AIM OF THE EXERCISE:
Line by line, set down the records below from the first line through the line containing "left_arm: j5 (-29". Omit the pictures.

(Recorded data)
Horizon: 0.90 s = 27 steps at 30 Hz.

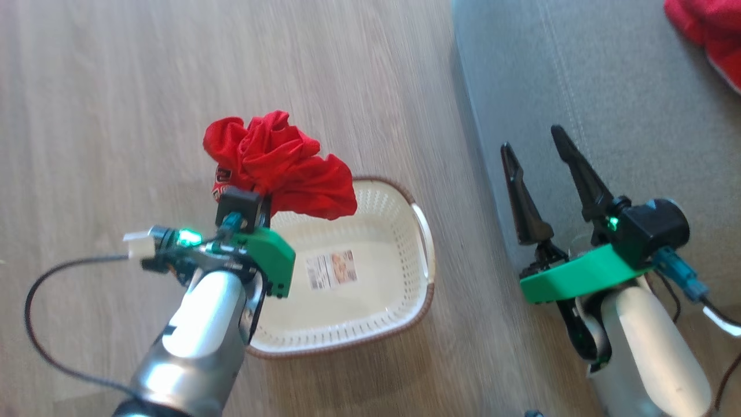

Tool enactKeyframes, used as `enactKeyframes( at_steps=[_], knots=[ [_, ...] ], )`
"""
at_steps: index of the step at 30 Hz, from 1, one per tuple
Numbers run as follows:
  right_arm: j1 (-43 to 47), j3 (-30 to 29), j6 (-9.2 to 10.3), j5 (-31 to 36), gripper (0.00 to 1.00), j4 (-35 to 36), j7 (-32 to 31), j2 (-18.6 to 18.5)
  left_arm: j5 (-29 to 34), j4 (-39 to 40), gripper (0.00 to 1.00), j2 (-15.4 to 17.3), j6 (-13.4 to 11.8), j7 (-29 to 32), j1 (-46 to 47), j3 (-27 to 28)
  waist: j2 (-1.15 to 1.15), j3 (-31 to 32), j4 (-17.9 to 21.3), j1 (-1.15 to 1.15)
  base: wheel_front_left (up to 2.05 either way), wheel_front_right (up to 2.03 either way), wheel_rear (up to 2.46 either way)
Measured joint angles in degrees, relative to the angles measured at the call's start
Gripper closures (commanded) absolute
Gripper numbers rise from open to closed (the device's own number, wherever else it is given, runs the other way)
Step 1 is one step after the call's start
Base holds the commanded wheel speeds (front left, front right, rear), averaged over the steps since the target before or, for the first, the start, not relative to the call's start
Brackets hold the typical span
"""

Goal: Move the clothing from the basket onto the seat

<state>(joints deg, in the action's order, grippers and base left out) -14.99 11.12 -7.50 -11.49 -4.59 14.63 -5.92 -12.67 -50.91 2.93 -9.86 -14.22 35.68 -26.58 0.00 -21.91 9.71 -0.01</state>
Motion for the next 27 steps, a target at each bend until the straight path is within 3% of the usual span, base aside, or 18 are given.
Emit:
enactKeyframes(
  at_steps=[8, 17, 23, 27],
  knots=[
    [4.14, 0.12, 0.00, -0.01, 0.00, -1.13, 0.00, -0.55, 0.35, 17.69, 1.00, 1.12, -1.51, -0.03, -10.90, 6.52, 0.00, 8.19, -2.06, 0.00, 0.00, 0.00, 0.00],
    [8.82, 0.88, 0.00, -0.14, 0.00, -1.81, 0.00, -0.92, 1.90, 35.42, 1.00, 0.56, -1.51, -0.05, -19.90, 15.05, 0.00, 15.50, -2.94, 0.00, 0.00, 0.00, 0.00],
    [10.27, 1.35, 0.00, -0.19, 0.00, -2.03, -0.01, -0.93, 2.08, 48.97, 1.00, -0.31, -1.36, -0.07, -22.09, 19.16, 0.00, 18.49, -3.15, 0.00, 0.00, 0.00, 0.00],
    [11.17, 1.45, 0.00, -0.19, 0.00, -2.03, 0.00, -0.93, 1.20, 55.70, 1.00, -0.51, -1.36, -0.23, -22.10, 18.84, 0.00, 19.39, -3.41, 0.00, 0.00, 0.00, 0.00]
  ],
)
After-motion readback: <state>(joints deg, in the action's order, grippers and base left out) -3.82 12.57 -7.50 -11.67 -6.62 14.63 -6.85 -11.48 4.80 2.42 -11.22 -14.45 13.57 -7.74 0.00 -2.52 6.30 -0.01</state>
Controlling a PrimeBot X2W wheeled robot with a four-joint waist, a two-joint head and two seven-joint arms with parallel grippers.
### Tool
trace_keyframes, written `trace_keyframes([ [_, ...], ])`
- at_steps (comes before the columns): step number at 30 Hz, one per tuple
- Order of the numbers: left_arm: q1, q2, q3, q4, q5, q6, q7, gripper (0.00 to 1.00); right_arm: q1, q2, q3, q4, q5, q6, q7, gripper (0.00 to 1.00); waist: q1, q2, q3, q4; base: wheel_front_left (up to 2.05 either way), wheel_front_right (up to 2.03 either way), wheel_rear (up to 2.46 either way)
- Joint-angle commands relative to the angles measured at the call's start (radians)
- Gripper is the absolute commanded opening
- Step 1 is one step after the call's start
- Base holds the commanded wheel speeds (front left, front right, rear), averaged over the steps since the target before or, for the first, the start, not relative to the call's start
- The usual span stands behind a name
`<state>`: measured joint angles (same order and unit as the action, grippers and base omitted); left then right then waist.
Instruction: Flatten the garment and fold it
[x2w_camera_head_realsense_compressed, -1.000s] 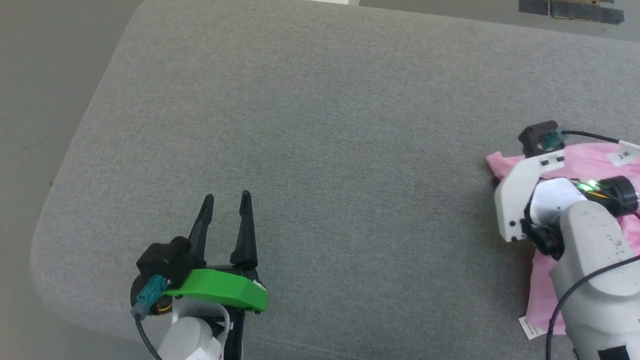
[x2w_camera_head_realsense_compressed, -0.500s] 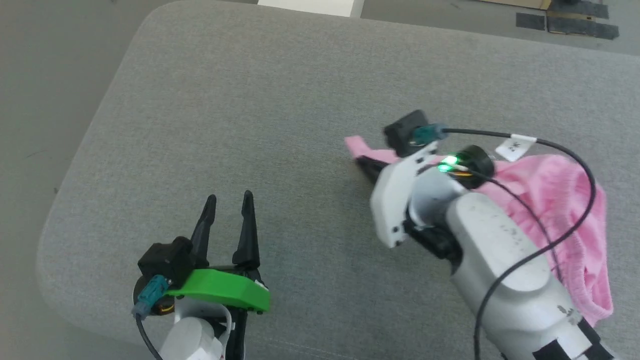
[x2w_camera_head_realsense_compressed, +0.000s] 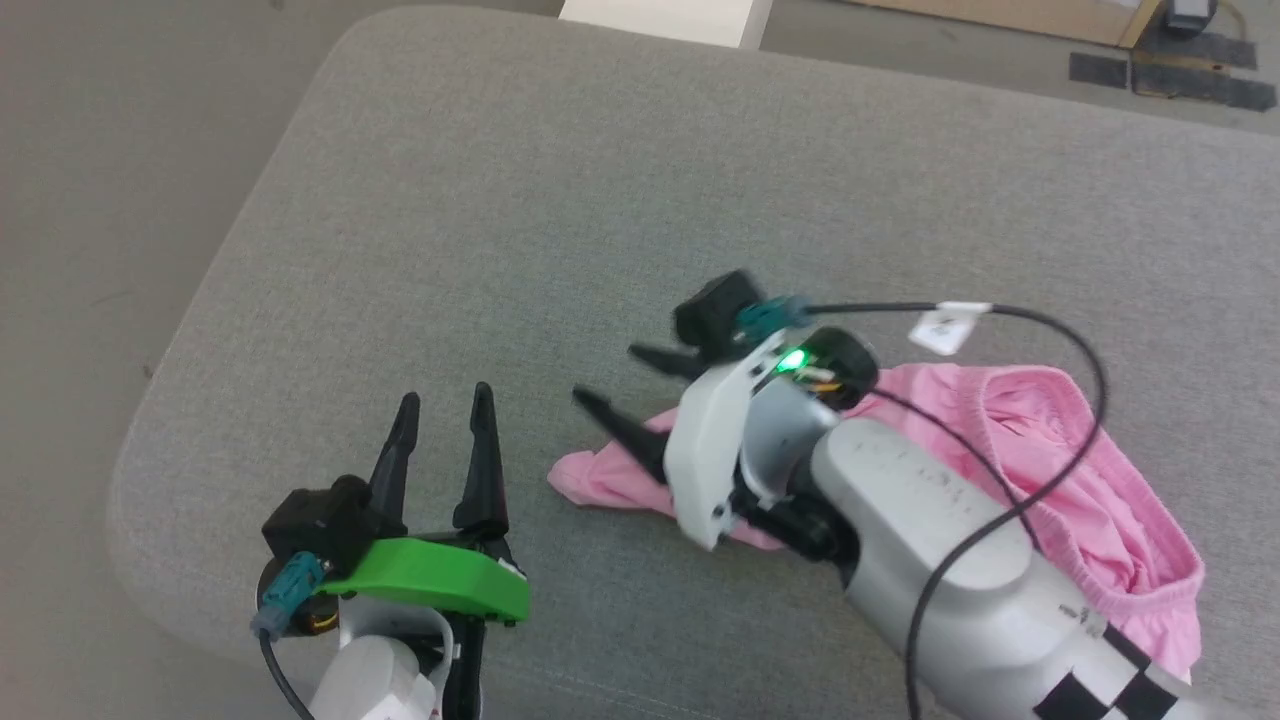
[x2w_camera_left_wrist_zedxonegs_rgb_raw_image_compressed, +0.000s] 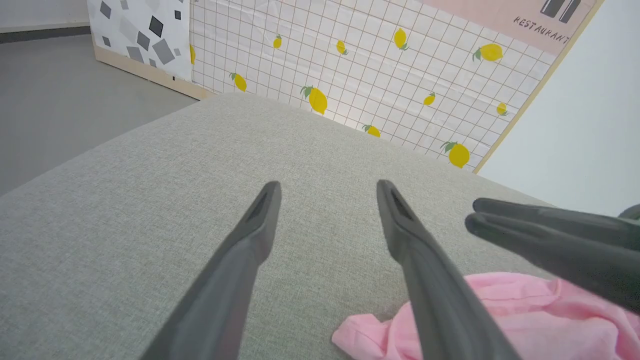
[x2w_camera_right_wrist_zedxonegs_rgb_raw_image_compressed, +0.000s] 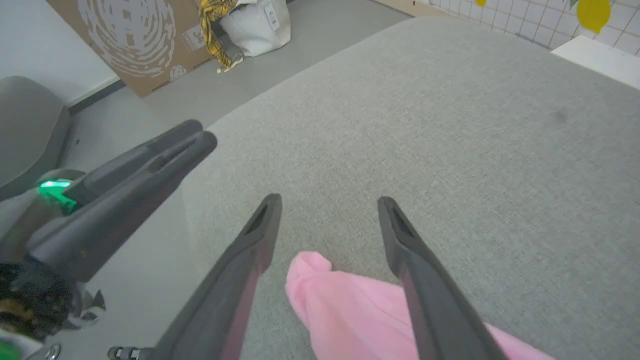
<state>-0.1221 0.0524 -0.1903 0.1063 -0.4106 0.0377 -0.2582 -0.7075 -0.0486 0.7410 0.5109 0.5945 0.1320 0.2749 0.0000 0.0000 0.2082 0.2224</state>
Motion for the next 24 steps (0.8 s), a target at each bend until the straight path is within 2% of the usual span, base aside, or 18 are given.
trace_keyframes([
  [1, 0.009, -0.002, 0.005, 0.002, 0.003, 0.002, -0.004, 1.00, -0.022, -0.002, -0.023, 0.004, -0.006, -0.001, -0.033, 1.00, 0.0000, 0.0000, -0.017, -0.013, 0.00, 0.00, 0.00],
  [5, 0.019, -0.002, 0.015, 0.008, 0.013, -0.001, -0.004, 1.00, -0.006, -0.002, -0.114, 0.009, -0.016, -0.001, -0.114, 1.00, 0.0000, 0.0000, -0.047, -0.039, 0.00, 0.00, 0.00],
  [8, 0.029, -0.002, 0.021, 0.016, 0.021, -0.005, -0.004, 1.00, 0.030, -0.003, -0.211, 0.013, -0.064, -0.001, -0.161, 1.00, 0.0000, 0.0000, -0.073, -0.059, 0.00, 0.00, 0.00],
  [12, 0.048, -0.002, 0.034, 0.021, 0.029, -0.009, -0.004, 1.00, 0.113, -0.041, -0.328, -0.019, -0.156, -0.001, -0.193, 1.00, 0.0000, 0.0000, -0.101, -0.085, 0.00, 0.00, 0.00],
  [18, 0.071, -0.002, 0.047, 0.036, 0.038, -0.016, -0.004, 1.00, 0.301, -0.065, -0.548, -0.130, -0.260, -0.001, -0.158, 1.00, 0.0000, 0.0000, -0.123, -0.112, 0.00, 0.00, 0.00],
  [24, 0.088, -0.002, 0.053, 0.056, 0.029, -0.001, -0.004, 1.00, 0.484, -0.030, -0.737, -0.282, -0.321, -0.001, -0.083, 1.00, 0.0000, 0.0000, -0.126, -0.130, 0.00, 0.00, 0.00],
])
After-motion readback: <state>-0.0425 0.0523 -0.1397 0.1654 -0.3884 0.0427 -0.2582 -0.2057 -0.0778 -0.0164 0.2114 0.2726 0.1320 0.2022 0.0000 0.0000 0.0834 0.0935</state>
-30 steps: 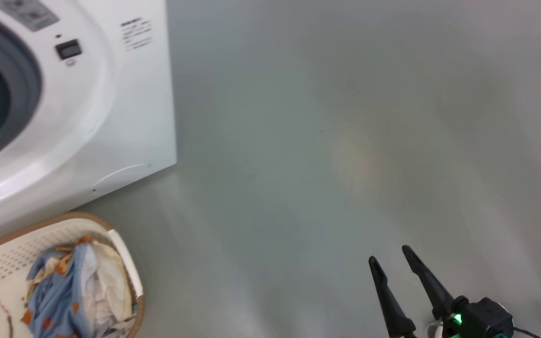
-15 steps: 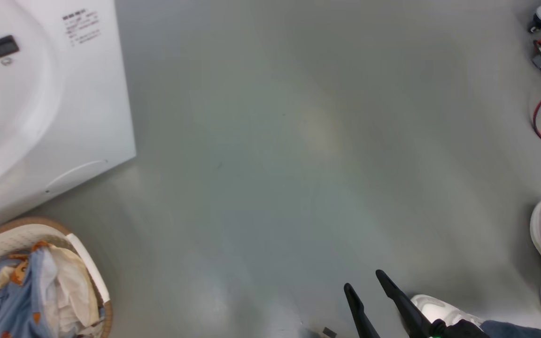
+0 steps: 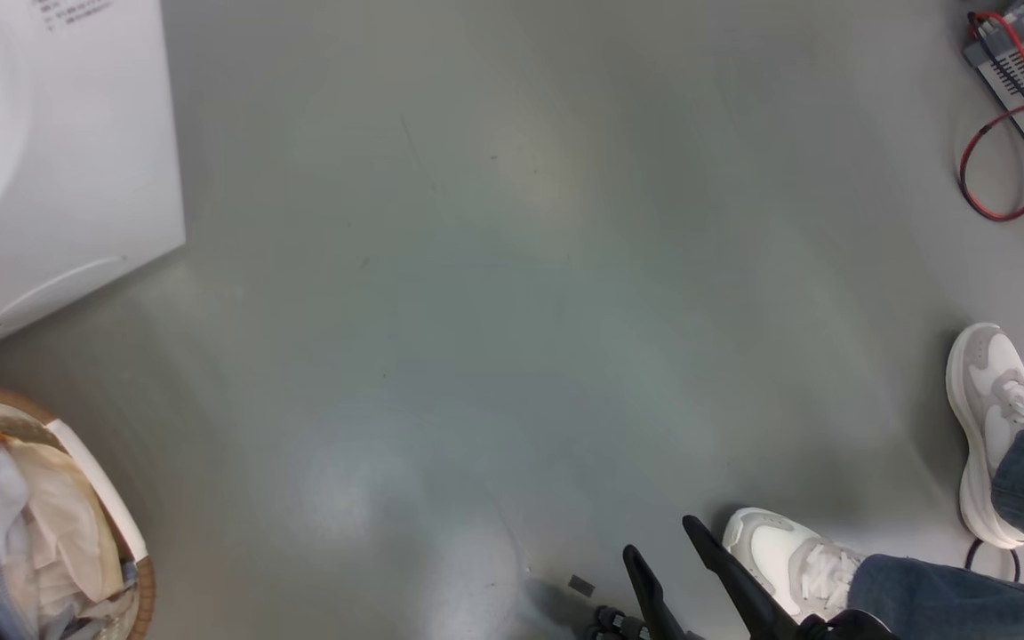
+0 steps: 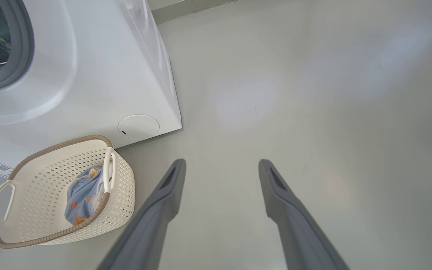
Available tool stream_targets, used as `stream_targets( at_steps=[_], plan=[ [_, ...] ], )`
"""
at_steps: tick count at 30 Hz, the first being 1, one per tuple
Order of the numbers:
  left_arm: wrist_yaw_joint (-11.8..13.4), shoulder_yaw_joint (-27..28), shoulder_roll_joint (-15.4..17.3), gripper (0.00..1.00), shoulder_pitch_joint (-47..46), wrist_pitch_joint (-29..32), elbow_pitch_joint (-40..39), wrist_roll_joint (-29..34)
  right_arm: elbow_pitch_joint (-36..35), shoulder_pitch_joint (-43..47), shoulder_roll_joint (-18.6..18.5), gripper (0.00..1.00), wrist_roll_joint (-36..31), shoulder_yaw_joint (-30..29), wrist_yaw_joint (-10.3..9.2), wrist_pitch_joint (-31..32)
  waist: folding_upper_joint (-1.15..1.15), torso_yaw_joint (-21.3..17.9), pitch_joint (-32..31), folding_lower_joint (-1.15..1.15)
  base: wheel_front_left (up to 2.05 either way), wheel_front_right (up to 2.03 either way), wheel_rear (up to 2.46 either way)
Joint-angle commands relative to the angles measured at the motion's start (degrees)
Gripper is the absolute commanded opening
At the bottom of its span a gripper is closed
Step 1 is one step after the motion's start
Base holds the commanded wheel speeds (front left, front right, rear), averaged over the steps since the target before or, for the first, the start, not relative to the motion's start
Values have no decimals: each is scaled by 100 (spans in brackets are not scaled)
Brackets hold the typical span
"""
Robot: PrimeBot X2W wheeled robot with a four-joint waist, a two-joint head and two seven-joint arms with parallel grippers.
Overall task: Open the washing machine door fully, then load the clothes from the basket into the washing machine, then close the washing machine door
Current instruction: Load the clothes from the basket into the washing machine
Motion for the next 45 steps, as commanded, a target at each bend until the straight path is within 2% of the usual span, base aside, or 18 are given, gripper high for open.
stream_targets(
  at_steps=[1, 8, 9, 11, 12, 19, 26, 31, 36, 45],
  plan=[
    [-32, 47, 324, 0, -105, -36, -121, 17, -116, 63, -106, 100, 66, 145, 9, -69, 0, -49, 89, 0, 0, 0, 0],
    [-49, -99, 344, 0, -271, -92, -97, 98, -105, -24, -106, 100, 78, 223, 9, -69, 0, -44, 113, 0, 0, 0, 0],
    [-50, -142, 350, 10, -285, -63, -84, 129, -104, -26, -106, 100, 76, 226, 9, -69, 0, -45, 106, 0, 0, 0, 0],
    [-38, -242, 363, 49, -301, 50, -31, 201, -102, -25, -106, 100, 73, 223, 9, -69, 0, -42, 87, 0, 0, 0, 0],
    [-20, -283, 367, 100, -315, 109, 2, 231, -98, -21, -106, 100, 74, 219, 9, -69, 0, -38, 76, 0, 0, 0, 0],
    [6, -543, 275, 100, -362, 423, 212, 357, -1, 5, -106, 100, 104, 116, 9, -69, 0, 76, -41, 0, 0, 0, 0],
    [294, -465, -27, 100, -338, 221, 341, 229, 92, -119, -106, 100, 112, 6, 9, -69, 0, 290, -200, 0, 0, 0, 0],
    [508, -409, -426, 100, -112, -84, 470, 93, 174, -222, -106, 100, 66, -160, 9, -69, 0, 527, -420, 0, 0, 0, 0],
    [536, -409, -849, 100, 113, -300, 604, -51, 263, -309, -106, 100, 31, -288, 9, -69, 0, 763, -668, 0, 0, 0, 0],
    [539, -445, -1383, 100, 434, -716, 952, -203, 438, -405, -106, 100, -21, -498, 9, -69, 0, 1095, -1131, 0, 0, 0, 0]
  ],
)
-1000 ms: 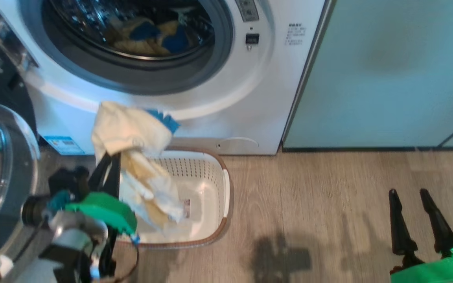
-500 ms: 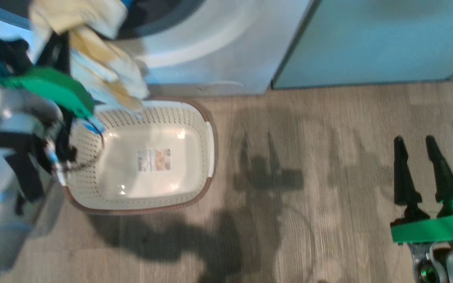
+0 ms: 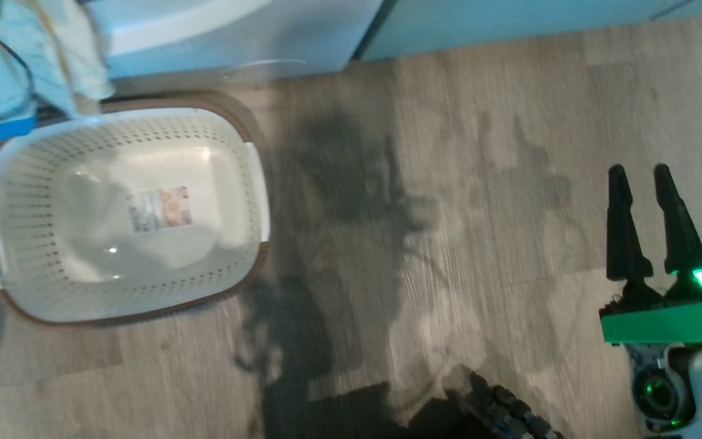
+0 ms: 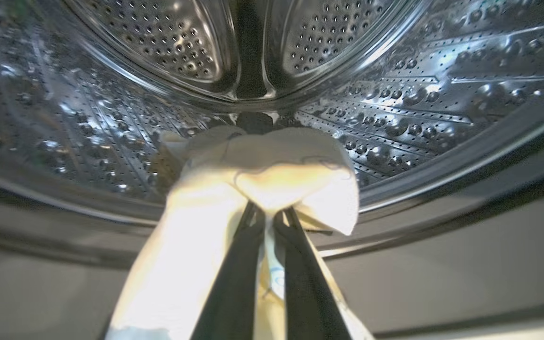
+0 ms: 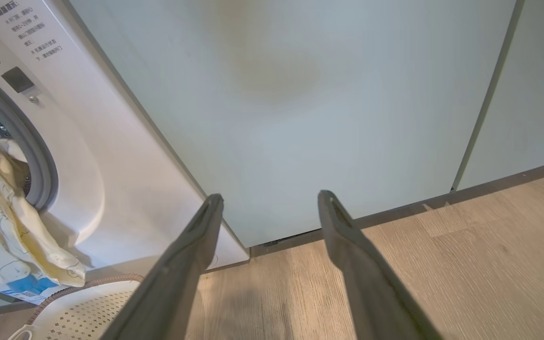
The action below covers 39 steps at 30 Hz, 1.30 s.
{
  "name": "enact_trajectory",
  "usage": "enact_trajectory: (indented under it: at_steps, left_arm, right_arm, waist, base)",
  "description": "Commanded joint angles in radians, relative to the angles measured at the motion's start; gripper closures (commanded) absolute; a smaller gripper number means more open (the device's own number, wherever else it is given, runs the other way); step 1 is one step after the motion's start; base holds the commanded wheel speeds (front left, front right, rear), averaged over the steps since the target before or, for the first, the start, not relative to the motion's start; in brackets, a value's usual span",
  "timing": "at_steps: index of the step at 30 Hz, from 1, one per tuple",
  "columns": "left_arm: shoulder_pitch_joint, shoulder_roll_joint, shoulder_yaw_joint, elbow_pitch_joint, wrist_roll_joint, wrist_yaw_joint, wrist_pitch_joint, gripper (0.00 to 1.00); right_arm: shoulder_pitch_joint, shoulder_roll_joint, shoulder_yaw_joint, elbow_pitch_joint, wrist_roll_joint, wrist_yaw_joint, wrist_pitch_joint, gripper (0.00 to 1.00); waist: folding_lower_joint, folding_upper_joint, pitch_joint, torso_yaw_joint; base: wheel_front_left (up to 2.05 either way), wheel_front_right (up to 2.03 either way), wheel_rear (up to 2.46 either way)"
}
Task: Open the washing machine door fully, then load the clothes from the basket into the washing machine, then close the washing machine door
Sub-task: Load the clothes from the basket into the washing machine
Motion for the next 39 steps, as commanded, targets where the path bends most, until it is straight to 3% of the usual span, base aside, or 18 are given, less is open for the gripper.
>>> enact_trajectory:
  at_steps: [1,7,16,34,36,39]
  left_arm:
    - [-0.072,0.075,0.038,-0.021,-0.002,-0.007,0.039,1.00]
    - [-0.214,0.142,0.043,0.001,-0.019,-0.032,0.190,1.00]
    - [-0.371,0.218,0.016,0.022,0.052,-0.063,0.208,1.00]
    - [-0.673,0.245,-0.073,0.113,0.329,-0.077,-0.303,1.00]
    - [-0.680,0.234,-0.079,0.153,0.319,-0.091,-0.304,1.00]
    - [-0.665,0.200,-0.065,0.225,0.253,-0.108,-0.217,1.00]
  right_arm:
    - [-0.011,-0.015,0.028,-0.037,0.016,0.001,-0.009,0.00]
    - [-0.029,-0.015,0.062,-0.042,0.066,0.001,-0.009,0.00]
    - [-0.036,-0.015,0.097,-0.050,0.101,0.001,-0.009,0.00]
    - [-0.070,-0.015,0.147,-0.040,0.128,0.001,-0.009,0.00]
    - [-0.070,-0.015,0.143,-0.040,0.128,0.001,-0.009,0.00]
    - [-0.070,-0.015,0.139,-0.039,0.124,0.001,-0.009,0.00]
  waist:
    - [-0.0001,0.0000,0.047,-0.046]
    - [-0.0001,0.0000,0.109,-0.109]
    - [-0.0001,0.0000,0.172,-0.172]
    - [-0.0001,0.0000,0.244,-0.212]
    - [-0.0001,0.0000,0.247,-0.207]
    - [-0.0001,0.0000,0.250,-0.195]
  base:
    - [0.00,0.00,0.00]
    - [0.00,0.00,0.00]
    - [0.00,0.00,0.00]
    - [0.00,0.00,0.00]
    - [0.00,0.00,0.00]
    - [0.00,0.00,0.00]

EXPECTED ANSWER:
Horizon: 0.90 s = 27 steps at 30 Hz.


Tool enactKeyframes, used as `enactKeyframes( at_steps=[_], knots=[ [_, ...] ], )`
"""
at_steps: index of the step at 30 Hz, from 1, one per tuple
Numbers run as follows:
  right_arm: j1 (-43 to 47), j3 (-30 to 29), j6 (-9.2 to 10.3), j5 (-31 to 36), gripper (0.00 to 1.00), j4 (-35 to 36), j7 (-32 to 31), j2 (-18.6 to 18.5)
  left_arm: j5 (-29 to 34), j4 (-39 to 40), gripper (0.00 to 1.00), j2 (-15.4 to 17.3), j6 (-13.4 to 11.8), j7 (-29 to 32), j1 (-46 to 47), j3 (-27 to 28)

The output has nothing more to it.